_What to do_
Count how many lines below contain the word "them", then give that number alone.

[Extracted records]
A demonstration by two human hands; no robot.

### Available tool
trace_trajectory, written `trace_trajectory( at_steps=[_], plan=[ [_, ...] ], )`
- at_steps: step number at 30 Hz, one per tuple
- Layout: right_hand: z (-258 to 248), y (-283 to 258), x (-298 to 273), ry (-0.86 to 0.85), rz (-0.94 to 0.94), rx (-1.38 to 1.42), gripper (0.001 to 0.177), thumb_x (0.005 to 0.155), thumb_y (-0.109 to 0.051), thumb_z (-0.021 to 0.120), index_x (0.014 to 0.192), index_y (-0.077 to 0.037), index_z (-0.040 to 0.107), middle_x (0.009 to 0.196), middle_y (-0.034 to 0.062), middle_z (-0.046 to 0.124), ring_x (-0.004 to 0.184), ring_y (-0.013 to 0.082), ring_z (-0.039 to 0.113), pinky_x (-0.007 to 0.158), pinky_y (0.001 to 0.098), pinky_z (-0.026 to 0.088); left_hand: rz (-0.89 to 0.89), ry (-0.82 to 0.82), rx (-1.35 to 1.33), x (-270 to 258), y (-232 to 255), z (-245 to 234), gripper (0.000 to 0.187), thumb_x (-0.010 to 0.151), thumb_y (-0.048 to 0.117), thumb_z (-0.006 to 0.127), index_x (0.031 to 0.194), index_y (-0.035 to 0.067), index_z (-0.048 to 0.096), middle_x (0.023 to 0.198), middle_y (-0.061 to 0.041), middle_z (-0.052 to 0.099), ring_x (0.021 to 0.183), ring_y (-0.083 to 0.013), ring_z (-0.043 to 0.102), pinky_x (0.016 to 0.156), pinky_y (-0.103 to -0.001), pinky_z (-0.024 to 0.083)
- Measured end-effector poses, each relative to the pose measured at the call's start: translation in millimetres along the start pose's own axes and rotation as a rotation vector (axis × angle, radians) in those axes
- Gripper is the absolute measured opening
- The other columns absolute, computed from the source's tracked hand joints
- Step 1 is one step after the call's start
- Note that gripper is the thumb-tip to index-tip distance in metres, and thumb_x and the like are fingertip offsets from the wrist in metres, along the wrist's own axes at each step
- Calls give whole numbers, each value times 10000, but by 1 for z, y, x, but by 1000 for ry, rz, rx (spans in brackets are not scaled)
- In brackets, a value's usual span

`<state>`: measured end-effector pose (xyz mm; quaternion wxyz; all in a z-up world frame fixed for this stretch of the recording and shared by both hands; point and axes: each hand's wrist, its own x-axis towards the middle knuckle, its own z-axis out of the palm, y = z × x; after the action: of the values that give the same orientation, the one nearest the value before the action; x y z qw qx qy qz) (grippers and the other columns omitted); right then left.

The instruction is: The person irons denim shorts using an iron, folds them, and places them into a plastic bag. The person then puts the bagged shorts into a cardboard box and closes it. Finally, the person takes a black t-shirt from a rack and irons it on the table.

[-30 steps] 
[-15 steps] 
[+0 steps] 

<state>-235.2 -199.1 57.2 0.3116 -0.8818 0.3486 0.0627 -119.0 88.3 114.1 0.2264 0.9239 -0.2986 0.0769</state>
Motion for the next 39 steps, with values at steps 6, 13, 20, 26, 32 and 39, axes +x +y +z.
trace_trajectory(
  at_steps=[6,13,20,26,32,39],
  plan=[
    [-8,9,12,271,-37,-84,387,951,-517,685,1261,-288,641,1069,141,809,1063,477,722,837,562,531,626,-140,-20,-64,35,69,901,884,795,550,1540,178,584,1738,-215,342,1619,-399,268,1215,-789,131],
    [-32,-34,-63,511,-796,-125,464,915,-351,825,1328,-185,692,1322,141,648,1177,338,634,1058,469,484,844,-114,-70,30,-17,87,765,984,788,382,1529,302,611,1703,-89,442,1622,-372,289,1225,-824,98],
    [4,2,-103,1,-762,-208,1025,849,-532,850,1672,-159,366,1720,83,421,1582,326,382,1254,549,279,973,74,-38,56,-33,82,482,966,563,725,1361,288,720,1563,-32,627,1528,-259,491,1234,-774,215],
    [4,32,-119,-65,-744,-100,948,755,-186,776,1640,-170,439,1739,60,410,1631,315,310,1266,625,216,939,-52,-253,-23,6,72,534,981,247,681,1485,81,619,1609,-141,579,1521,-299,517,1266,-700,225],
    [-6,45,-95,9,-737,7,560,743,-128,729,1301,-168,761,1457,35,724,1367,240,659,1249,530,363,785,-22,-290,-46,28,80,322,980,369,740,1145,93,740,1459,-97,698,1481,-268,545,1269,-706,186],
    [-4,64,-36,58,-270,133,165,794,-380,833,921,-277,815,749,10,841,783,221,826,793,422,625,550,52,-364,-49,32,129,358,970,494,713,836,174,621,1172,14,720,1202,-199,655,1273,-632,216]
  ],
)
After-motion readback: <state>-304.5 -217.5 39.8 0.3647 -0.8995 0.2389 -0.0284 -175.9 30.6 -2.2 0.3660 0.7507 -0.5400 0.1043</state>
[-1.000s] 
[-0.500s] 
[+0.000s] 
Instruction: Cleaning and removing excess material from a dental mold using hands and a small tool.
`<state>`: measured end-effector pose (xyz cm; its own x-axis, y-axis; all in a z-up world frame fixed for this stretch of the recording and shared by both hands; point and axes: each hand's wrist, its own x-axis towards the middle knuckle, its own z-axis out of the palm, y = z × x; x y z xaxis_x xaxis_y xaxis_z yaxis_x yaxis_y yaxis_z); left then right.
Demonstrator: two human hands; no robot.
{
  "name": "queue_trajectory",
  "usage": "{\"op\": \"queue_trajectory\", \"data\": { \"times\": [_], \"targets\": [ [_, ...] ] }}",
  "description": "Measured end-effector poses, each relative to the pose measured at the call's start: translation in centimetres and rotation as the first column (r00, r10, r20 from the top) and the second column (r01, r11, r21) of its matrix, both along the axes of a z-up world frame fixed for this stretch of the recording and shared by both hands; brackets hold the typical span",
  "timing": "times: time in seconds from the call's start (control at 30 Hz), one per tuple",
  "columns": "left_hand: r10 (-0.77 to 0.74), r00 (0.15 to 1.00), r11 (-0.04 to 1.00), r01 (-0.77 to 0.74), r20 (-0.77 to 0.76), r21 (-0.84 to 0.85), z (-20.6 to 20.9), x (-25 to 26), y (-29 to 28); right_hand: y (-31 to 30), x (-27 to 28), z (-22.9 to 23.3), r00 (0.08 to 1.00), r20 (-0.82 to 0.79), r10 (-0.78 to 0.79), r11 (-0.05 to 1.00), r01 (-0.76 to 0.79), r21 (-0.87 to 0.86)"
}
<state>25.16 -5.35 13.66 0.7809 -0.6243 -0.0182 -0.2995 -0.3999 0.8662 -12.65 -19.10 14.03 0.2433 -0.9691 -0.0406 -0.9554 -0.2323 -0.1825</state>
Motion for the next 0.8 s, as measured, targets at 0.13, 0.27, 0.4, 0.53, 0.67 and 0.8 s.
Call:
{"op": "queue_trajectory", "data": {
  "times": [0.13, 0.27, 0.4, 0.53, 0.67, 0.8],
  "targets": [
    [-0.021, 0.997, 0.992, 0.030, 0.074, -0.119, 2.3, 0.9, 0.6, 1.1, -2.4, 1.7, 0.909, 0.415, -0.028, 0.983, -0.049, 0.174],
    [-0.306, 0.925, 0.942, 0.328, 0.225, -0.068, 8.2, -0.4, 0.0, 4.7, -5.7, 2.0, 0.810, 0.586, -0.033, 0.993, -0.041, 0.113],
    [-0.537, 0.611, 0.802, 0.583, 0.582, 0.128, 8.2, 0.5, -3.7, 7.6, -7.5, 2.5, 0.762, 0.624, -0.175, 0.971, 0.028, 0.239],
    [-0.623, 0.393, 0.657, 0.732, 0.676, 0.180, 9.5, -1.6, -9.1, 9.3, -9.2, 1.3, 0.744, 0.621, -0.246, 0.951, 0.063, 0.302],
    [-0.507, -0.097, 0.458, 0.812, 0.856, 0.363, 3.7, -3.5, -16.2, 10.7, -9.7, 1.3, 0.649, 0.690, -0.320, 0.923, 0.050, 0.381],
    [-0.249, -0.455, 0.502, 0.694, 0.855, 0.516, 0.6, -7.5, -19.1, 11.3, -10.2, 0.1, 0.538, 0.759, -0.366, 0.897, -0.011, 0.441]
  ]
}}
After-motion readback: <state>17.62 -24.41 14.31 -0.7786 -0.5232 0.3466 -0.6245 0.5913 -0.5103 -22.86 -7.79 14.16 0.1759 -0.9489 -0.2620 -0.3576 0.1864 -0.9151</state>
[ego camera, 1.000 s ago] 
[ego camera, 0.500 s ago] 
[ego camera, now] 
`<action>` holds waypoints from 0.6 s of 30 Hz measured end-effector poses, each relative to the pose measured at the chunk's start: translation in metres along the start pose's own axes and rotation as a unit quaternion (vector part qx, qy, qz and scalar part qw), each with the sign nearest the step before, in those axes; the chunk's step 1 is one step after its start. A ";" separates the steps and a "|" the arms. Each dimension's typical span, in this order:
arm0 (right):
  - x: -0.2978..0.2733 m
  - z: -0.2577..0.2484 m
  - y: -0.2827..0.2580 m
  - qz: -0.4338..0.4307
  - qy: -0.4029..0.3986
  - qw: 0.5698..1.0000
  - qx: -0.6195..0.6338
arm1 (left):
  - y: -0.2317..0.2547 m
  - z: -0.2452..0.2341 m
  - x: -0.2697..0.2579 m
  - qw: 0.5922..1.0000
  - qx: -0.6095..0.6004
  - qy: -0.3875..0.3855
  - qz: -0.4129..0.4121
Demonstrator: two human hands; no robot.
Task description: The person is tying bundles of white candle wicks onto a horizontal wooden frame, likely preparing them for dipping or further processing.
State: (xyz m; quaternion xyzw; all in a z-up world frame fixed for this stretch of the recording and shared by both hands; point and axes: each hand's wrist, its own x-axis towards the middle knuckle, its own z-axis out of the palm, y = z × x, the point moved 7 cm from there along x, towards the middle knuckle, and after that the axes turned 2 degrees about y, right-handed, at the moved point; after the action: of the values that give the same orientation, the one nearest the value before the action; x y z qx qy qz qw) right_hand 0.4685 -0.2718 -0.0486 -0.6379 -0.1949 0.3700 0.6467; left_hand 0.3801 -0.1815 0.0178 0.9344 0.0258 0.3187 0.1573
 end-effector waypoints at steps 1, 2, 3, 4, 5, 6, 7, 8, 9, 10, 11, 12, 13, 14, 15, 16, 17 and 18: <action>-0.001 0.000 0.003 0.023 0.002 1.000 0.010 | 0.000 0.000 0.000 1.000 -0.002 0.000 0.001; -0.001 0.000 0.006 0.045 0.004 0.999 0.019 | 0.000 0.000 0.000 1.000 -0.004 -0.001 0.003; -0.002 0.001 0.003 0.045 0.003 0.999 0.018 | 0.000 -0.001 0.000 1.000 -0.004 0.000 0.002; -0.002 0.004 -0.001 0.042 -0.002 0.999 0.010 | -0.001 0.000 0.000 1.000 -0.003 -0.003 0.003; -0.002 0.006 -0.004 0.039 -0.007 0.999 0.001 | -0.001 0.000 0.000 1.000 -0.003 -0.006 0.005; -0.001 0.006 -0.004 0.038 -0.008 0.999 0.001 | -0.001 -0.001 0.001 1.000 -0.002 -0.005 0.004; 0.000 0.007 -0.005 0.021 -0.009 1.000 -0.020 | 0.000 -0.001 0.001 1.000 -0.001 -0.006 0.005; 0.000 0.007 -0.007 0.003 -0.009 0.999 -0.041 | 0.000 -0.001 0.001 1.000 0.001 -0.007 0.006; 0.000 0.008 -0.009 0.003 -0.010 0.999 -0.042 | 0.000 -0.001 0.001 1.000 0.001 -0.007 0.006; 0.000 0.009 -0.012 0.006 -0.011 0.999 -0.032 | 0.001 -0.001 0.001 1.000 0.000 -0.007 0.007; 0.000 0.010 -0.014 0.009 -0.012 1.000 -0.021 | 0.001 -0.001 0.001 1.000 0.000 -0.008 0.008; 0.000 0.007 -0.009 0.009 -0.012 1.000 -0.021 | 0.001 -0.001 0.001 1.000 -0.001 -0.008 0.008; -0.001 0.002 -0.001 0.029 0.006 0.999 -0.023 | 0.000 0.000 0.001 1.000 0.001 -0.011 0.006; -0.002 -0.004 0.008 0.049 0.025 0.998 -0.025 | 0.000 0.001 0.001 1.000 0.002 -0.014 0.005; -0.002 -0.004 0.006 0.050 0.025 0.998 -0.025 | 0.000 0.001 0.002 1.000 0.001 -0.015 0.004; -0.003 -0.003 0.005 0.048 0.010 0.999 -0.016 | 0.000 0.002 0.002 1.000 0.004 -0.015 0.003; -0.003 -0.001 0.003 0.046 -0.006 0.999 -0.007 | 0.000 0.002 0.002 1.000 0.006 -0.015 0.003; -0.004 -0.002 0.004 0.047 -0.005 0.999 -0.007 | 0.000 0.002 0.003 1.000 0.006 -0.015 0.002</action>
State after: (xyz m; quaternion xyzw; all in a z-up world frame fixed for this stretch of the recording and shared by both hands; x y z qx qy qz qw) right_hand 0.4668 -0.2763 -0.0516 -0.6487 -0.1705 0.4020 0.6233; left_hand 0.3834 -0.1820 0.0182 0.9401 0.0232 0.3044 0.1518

_Answer space_
2